• [About this exercise] Go through the data and count each line that has the string "finger". Give that count alone.

(Data excerpts)
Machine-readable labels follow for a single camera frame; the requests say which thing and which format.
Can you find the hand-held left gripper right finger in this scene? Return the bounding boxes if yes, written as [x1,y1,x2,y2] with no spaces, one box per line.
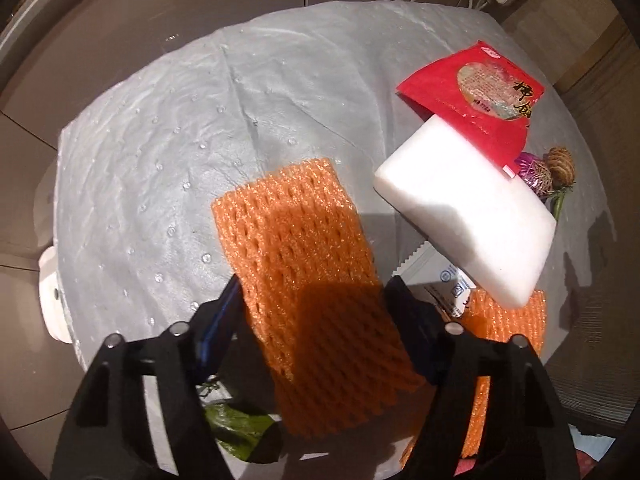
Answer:
[382,275,583,480]

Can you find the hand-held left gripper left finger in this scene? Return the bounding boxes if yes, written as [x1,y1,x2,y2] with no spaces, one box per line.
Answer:
[50,274,246,480]

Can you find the white packet with blue print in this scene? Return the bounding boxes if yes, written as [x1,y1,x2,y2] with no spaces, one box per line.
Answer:
[391,240,478,318]

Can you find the small orange foam net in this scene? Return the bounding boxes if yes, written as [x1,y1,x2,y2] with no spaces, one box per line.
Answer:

• [Written answer] 2